PEP check (screening) is an essential element of AML (Anti-Money Laundering) compliance and it enables institutions to take the following actions:
- Identify if the client is a PEP, a close associate or a family member of a PEP,
- Determine the risk factors,
- Apply Enhanced Due Diligence (EDD) measures when required,
- Reduce the risk of being connected to any financial crime.
What is the Role of PEP Screening in AML Compliance?
PEP Screening is required for AML compliance because it helps financial institutions identify risky individuals. By carefully screening PEPs, institutions reduce risk factors early by applying Enhanced Due Diligence (EDD) and complying with FATF, FinCEN, and EU AMLD requirements.
Why Does PEP Screening Matter?
Adhering to Anti-Money Laundering and Counter Financing of Terrorism (AML/CFT) laws is required to make your business transparent and reliable. One vital element here is to follow PEP (Politically Exposed Person) screening requirements.
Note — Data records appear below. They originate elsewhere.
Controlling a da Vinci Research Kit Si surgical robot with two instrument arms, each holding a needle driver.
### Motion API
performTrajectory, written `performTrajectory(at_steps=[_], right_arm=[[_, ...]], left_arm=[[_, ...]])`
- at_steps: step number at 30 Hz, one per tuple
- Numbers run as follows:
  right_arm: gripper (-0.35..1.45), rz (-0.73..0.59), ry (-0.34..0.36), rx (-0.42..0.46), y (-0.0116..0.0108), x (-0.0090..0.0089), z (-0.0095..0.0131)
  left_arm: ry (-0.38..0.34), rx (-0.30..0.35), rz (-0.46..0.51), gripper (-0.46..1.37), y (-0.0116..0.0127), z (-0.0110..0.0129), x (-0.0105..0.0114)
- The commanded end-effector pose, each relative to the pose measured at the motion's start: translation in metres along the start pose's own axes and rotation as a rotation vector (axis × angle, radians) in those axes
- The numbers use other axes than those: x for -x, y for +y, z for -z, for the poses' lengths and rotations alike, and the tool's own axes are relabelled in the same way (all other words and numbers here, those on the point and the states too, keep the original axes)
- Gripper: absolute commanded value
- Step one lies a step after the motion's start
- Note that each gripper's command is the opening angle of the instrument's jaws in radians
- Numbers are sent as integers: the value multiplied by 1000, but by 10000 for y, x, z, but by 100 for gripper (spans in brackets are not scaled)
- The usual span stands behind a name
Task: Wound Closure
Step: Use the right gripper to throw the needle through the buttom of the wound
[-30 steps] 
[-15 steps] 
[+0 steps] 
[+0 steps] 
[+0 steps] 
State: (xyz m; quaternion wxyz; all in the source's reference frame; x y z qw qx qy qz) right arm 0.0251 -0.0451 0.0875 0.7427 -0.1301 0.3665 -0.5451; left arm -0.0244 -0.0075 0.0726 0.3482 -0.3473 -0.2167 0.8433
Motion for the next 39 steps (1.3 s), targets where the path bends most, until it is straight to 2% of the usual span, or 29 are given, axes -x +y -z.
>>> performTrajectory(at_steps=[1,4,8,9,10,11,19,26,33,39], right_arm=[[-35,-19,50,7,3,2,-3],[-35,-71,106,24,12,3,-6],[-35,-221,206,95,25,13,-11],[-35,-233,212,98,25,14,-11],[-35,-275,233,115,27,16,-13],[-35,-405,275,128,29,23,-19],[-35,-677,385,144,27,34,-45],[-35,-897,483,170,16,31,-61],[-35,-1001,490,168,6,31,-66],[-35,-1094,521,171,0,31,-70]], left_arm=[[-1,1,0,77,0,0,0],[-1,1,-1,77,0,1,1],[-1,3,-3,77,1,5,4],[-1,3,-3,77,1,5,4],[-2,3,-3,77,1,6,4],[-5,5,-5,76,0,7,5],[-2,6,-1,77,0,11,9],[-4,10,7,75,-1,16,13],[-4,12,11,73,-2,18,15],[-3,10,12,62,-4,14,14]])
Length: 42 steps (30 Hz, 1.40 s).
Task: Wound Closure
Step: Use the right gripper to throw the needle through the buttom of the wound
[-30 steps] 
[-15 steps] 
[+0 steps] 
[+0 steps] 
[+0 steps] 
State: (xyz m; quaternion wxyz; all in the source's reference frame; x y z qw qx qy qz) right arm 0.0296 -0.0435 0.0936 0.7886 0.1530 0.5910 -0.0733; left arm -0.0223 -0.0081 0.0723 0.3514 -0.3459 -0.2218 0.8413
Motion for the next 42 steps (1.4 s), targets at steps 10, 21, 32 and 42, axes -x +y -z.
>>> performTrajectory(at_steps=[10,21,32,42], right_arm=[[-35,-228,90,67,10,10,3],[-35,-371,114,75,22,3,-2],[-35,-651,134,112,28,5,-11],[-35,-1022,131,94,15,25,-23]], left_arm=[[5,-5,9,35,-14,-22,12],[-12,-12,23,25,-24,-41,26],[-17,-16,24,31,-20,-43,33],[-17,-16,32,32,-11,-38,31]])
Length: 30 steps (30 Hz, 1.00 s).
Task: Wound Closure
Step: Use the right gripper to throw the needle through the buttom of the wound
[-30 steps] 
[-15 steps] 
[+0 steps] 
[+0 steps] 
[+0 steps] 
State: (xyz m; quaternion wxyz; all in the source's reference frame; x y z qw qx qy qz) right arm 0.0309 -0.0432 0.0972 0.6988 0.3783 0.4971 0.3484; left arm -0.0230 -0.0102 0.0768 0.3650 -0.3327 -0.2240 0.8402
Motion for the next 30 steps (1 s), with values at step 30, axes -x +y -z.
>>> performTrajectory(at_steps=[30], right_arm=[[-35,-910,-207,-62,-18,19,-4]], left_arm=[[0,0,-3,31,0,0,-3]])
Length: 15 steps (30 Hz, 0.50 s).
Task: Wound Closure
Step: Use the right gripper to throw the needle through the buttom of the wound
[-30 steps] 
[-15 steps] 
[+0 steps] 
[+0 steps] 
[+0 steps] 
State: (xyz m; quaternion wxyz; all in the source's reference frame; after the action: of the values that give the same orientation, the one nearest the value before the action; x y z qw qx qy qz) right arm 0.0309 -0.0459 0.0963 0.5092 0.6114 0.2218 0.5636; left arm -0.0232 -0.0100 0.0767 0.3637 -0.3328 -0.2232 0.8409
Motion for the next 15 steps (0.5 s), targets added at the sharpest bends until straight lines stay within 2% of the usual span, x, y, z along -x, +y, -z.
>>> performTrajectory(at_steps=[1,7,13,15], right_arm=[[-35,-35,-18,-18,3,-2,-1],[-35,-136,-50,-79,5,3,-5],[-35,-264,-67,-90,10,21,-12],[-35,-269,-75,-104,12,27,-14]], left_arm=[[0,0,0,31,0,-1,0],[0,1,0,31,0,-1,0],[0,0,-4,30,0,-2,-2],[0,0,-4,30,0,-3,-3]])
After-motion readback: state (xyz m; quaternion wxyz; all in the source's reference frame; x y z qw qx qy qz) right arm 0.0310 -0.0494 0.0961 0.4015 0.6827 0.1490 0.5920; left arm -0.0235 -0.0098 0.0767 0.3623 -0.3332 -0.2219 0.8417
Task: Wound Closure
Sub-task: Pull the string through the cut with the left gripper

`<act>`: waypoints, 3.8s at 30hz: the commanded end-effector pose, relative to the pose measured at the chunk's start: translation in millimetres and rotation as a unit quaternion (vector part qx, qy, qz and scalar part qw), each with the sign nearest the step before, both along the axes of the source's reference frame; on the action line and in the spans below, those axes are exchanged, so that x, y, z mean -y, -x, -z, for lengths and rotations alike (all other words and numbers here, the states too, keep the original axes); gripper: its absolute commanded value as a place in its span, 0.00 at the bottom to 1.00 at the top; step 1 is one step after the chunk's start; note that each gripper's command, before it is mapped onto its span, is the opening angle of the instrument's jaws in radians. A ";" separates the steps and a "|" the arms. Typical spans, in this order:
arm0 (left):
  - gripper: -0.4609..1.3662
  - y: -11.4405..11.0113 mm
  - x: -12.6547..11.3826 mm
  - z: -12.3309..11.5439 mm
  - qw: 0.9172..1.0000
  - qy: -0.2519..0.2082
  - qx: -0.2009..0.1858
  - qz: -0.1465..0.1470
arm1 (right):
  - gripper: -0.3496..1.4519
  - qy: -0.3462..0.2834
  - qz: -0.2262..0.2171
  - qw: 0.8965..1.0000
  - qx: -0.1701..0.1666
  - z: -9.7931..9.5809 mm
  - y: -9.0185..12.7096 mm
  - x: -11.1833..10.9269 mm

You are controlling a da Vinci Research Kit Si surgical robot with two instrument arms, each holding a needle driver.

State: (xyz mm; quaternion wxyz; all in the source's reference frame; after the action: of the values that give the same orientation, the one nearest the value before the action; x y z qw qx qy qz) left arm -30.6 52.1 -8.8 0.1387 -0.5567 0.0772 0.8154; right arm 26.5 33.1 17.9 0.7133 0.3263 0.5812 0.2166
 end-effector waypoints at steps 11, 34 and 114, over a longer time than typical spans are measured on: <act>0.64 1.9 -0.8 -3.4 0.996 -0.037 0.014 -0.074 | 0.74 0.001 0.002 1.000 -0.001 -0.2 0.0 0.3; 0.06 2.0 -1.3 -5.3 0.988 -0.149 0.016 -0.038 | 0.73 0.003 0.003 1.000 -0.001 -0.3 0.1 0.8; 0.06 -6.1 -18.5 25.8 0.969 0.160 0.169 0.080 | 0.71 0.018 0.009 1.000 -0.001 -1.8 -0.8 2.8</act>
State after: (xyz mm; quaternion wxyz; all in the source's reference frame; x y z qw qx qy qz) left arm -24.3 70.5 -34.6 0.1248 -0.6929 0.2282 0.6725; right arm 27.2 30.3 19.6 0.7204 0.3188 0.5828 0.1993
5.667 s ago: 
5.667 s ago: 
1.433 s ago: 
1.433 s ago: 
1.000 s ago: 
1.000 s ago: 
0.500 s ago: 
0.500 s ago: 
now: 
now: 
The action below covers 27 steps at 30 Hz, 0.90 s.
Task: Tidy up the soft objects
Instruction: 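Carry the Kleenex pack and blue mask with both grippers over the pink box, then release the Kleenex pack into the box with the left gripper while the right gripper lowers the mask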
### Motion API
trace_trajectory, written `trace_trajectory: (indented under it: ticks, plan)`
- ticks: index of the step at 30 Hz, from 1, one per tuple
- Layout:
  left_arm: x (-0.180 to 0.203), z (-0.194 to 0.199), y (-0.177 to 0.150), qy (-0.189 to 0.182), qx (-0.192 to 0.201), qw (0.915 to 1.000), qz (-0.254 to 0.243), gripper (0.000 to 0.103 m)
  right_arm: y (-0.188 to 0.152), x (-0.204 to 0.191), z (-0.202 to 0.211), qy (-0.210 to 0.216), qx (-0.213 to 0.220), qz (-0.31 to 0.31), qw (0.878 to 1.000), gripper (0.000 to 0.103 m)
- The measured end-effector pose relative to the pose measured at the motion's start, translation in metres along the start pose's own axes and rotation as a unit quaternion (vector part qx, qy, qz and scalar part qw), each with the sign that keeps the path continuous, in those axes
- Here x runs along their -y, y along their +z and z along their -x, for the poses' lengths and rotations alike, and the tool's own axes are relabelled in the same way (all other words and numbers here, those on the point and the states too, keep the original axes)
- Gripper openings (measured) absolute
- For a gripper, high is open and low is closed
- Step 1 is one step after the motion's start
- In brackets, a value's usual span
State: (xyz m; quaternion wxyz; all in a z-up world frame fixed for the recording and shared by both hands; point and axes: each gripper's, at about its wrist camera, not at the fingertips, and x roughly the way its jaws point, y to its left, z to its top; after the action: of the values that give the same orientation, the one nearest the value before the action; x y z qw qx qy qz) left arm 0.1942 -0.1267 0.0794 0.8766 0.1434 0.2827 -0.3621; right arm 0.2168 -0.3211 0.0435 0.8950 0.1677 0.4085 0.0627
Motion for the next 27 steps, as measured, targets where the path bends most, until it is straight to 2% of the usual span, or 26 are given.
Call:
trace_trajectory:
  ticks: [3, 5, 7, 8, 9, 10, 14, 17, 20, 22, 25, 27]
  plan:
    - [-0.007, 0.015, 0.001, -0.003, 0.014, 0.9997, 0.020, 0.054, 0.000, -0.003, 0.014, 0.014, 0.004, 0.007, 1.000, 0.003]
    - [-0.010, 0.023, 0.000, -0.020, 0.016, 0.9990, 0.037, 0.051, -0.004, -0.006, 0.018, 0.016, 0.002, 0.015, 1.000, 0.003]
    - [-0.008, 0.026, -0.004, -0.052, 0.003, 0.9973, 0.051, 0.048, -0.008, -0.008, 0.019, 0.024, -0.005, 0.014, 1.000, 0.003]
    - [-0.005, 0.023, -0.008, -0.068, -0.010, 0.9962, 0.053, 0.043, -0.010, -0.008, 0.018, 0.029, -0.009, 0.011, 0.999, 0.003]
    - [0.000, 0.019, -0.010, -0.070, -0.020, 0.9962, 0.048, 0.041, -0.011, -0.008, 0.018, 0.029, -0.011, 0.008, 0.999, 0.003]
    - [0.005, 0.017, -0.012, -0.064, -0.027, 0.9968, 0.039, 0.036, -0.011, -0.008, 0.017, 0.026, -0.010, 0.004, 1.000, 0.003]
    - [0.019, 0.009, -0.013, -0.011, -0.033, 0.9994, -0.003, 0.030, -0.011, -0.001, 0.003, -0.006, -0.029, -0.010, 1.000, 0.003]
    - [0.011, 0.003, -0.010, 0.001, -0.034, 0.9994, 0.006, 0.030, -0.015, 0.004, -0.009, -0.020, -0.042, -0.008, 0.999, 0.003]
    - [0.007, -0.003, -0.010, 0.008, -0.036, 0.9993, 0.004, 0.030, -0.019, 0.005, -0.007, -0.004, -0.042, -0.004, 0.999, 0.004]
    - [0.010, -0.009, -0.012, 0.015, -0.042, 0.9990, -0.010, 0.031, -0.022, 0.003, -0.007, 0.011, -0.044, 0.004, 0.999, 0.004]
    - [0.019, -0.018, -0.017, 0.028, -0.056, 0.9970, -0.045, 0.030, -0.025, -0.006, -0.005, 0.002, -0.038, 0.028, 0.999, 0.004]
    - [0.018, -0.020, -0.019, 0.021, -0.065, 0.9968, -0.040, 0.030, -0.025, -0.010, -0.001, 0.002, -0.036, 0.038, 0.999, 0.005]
Why is PEP Screening Required?
In many regions under the jurisdiction of the FATF, the EU’s AML Directives and FinCEN guidance, it is mandatory to screen PEPs so that institutions can
Handle relationships with PEPs with extra caution,
- Document and monitor transactions,
- Conduct Enhanced Due Diligence (EDD) to determine where their funds come from,
- Check the financial status of PEPs regularly. An effective PEP screening also assists in
- Preventing the misuse of political power,
- Providing transparency in financial systems,
- Protecting institutions from damage and penalties,
- Following regulations such as FATF Recommendations, EU AML Directives, FinCEN guidelines, etc.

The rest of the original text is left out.